In 2015, China set a ten-year goal to dominate the world’s high-tech industries. In 2025, the United States still doesn’t have a plan to match it. Maintaining U.S. leadership in innovation will require treating technological competitiveness as a core national goal and committing major investment to research, advanced manufacturing, and education, just like China.
For decades, China was known as the world’s assembly line. Walk into any souvenir shop and almost every product carries the same label: “Made in China.” However, in May 2015, Beijing announced it was done with that role. With the launch of the “Made in China 2025” initiative, China aimed to transform from a producer of cheap goods to an innovation powerhouse [1]. The plan aimed to help the country escape the “middle-income trap,” a situation in which rising wages outpace productivity, making labor less competitive and slowing growth before the country reaches high-income status [2, 3].
The initiative funneled state funding into ten key industries, including robotics, aerospace, electric vehicles, and biopharma [4]. Western critics saw it as a retreat from market economics, propped up by state-owned enterprises, subsidies, and intellectual property theft [2, 4]. China, however, argued that it was following the same path taken by South Korea and Germany during their own industrial rises [2].
Now, ten years later, the question is whether it worked. At the 2025 Boao Forum, former Chongqing mayor Huang Qifan claimed that by 2024, China had achieved 96 percent of its Made in China 2025 targets, though this figure was not widely reported in official media [5, 6]. Independent studies paint a mixed picture.
A Bloomberg analysis tracking thirteen advanced technologies found that China had achieved global leadership in five and was rapidly catching up in seven others [6]. Academic research, however, suggests that while innovation subsidies and R&D spending increased sharply, they did not necessarily translate into higher productivity [1, 7]. Firms receiving government support performed similarly before and after, with no measurable improvement [7].
Still, China’s innovation landscape has changed. The country has reduced its dependence on imports, expanded market share in advanced industries, and seen a sharp rise in global patents [8]. Chinese research publications have grown by about 18 percent per year, and domestic tech firms are increasingly competitive not only in price but also in quality [8].
These successes have come with costs. The Made in China 2025 strategy provoked a wave of foreign backlash [1, 2, 8]. The United States imposed tariffs and banned Chinese firms such as Huawei over national security concerns [2]. The European Union filed official complaints with the World Trade Organization, and countries like France imposed tighter restrictions on Chinese investment [2]. The scale of international criticism led Beijing to remove Made in China 2025 from official rhetoric in 2018, while still pursuing the same strategic objectives [9].
Domestically, local governments launched redundant projects to chase subsidies, creating waste and inefficiency [8]. The result was a mismatch between supply and demand, compounding China’s already low consumption rates and large trade surplus, both of which have complicated its foreign policy goals [6, 8].

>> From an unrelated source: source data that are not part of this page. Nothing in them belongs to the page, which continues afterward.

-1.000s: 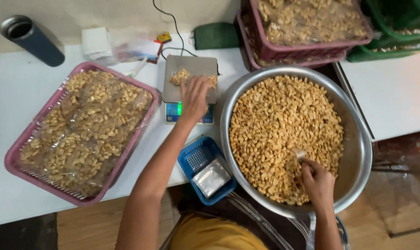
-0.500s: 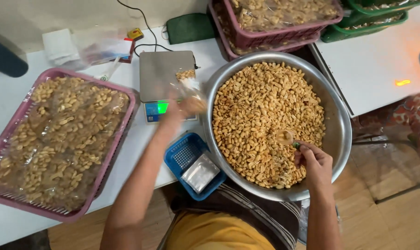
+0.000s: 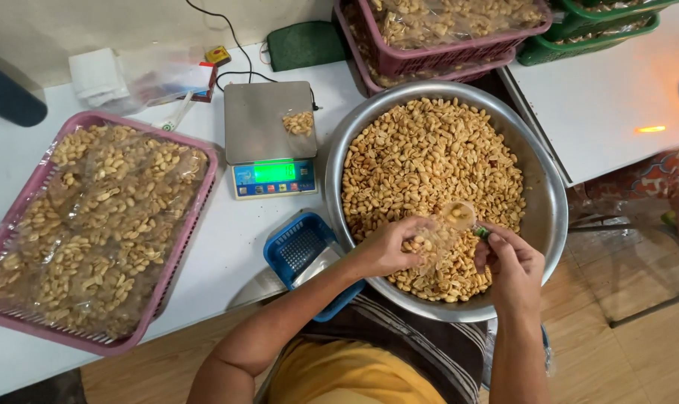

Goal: The person scoops cashew nuts from a large metal bowl into small plastic bags using a scoop, places each filled bag on a digital scale to check weight, and then moves the bag into a pink basket. The process repeats continuously throughout the clip.

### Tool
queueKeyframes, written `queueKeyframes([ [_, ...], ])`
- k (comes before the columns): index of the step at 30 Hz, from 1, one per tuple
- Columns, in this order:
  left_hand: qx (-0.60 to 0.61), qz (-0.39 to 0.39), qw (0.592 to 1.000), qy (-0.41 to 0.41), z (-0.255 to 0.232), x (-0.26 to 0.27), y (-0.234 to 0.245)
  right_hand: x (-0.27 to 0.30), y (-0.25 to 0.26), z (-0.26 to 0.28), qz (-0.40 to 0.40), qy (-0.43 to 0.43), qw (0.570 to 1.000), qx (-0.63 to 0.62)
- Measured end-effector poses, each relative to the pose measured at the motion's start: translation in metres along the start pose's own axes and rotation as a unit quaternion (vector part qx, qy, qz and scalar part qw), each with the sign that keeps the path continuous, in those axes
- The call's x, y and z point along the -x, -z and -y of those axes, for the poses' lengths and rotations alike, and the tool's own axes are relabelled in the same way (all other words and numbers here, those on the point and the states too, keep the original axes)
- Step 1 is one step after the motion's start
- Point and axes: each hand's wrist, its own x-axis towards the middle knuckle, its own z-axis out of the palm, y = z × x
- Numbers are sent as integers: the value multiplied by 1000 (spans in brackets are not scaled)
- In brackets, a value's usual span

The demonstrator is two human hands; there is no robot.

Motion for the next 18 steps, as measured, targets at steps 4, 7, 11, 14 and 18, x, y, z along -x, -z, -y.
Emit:
queueKeyframes([
  [4,40,1,999,-8,7,1,1,1,-2,5,7,15,1000,14],
  [7,37,12,999,-10,2,3,4,3,-2,6,11,25,999,26],
  [11,33,30,998,-35,7,-1,3,3,-7,17,33,50,994,86],
  [14,35,35,999,-23,2,4,5,5,-7,14,20,28,998,44],
  [18,40,26,998,-38,0,6,8,2,-6,9,21,17,999,26],
])
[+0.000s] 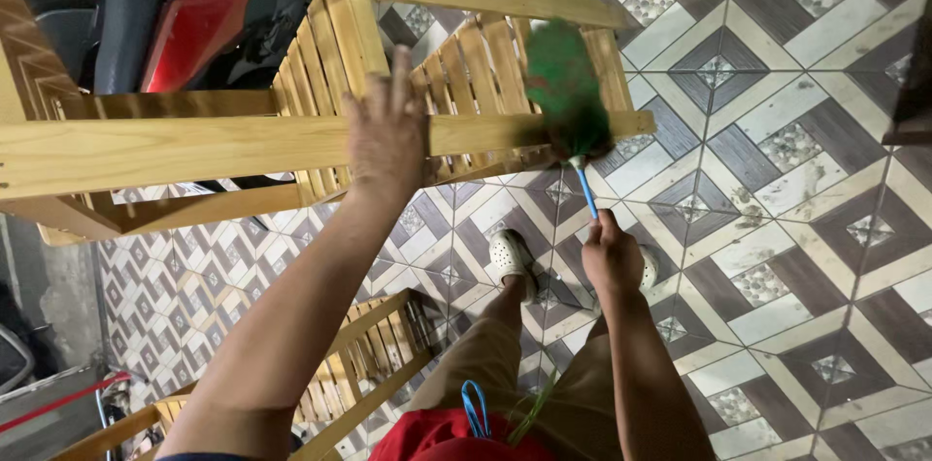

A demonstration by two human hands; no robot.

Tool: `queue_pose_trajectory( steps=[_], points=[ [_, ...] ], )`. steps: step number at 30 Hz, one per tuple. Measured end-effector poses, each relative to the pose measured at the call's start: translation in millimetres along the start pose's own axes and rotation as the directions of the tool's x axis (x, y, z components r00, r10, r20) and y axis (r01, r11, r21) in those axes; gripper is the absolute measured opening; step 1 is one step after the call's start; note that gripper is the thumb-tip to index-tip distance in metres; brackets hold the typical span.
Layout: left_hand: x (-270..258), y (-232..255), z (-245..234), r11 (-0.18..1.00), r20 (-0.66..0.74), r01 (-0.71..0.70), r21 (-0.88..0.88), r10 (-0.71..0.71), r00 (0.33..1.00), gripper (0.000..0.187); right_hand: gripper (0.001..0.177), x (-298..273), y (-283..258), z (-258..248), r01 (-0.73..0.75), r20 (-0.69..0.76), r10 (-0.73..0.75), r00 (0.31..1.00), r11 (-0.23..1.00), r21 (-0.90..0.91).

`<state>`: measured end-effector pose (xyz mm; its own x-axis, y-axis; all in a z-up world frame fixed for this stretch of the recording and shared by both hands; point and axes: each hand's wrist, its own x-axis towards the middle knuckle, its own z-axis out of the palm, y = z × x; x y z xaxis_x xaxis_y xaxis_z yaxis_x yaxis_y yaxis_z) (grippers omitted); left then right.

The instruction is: The person cleans a wooden shelf by hand using a duster, wiping different sections of the slats and rotating the unit to reach different sides.

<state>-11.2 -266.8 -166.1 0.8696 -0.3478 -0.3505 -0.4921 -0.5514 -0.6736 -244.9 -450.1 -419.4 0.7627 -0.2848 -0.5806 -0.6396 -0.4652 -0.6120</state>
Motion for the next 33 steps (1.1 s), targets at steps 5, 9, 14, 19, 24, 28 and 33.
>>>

Meanwhile, the United States has struggled to mount a unified response. While China moves forward with coordinated national planning, Washington remains divided. When Beijing sets a goal, it acts. In the United States, major initiatives are stalled by partisan gridlock.
Instead of increasing investment in research and development, recent years have seen sharp proposed cuts. The Trump administration’s R&D budget reductions of $42 billion would cut 57 percent from the National Science Foundation, 41 percent from the National Institutes of Health, and 24 percent from NASA [10]. Many of these cuts have already come to fruition. This comes as China is projected to overtake the United States in total R&D spending when adjusted for purchasing power [9].
The Congressional Budget Office estimates that every federal dollar invested in non-defense R&D yields $11.50 in economic growth over thirty years [10]. Cutting those investments does not save taxpayers money; it undermines the very foundation of America’s long-term competitiveness. At the same time, Trump’s One Big Beautiful Bill is projected to add $3.4 trillion to the national deficit over the next decade [11].
If the United States wants to remain the world’s innovation leader, it cannot rely on the legacy of Silicon Valley alone. Competing with China requires more than rhetoric. It requires investment, coordination, and commitment. The federal government can increase funding for public research institutions, modernize STEM education to build a stronger talent pipeline, and establish long-term grants that align national laboratories with strategic technological goals.
Made in China 2025 shows that an ambitious industrial policy can succeed when pursued with focus and national will. The United States must meet China where it is: no longer the world’s factory, but an increasingly sophisticated designer of its own future.
If America wants to win the next generation of global competition, it must start by investing in itself.